Ohio and other non-recognition states, said Hallward-Driemierer, offer “exactly nothing” as a justification for their laws.
Chief Justice Roberts said that if a state has a strong enough argument to ban same-sex marriage, that should carry the day for recognition too. Conversely, said the Chief Justice, if states are required to recognize out of state gay marriages, the result would be “one state would basically set the policy for the entire nation.”
Defending the non-recognition laws was Tennessee Associate Solicitor General Joseph Whalen.
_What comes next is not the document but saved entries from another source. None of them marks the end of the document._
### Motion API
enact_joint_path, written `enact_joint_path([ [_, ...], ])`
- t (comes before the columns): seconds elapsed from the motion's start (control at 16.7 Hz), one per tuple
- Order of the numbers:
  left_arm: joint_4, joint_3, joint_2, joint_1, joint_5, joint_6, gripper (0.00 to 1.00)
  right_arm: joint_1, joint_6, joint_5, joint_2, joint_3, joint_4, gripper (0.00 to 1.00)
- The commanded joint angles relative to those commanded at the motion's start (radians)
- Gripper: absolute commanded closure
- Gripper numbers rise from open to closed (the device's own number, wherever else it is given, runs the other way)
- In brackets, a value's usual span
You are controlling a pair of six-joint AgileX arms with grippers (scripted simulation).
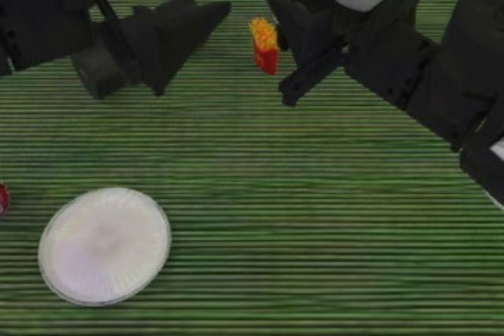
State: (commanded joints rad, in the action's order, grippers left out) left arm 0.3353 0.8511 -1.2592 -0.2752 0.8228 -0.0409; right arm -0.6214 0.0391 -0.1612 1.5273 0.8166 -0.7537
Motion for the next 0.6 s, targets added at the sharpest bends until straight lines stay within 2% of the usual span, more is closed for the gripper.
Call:
enact_joint_path([
  [0.18, 0.018, 0.049, -0.062, -0.048, -0.041, 0.004, 0.00, 0.000, 0.000, 0.000, 0.000, 0.000, 0.000, 1.00],
  [0.6, 0.081, 0.225, -0.290, -0.212, -0.200, 0.016, 0.00, 0.000, 0.000, 0.000, 0.000, 0.000, 0.000, 1.00],
])
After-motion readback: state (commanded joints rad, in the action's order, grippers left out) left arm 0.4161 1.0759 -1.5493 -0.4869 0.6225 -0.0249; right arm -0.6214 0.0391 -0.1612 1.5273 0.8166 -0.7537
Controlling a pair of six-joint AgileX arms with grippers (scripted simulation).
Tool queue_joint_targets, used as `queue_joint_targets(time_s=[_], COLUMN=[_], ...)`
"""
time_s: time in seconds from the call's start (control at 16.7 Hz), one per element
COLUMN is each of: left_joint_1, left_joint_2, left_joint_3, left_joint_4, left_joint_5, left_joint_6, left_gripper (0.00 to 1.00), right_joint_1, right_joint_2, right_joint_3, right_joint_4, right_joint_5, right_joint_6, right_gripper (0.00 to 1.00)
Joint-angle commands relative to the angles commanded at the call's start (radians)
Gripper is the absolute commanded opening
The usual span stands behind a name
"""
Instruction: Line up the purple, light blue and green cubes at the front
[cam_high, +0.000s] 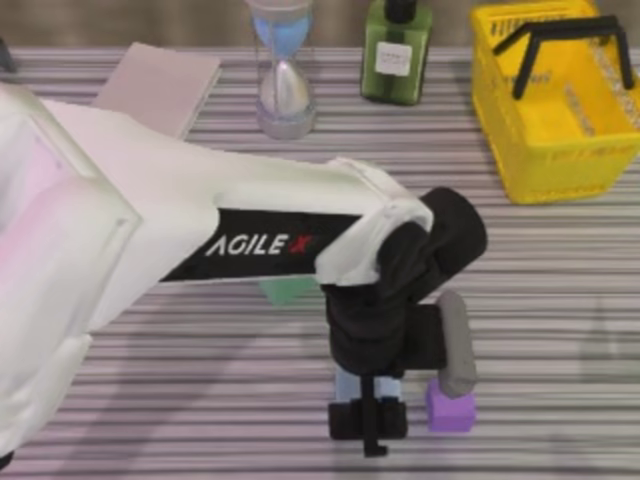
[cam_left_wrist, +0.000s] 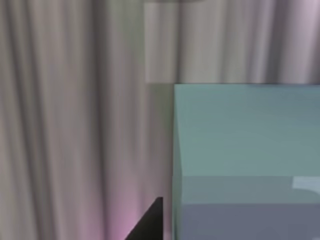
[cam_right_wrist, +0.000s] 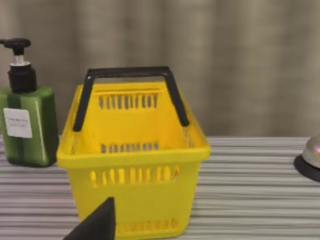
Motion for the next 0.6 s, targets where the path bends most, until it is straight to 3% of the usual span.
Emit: queue_joint_targets(time_s=[0.12, 0.6], left_joint_1=[0.0, 0.002], left_joint_2=[0.0, -0.001], left_joint_3=[0.0, 0.0], left_joint_4=[0.0, 0.0], left_joint_5=[0.0, 0.0], left_joint_6=[0.0, 0.0], left_gripper=[1.0, 1.0], right_joint_1=[0.0, 0.0], right_joint_2=[0.0, 0.0], right_joint_3=[0.0, 0.0], right_joint_4=[0.0, 0.0], right_joint_5=[0.0, 0.0], right_joint_6=[0.0, 0.0], right_gripper=[1.0, 1.0])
He quickly found himself tangled up when Justice Breyer observed that Washington D.C. allows federal judges to marry people, but New York does not.
“So if I marry two people in Washington D.C. and they happen to move to New York,” asked Breyer, “you are saying that New York doesn’t have to recognize that marriage?”
“Yes, your honor,” replied Tennessee’s Whalen.
At that, Breyer ruefully replied, “I think there are a few people going to get nervous about this.”
Whalen tried to dig out of a hole by drawing a distinction between a legal judgment and a law, but Justice Sonia Sotomayor noted that a divorce is a legal judgment.
“It is odd, isn’t it,” observed Justice Ginsburg, “that a divorce does become the decree for the nation … but not the act of marriage.
After hearing more such back and forth, Chief Justice Roberts asked when was the last time Tennessee had declined to recognize a marriage from out of state, other than a gay marriage. The answer was 1970, 45 years ago.
That set Justice Alito to wondering if there could be a compromise ruling, “something in between” that would allow states to ban gay marriages while at the same time recognizing such marriages performed out of state.
We’ll know the answer to these and more questions by the end of June, when the court renders its decision.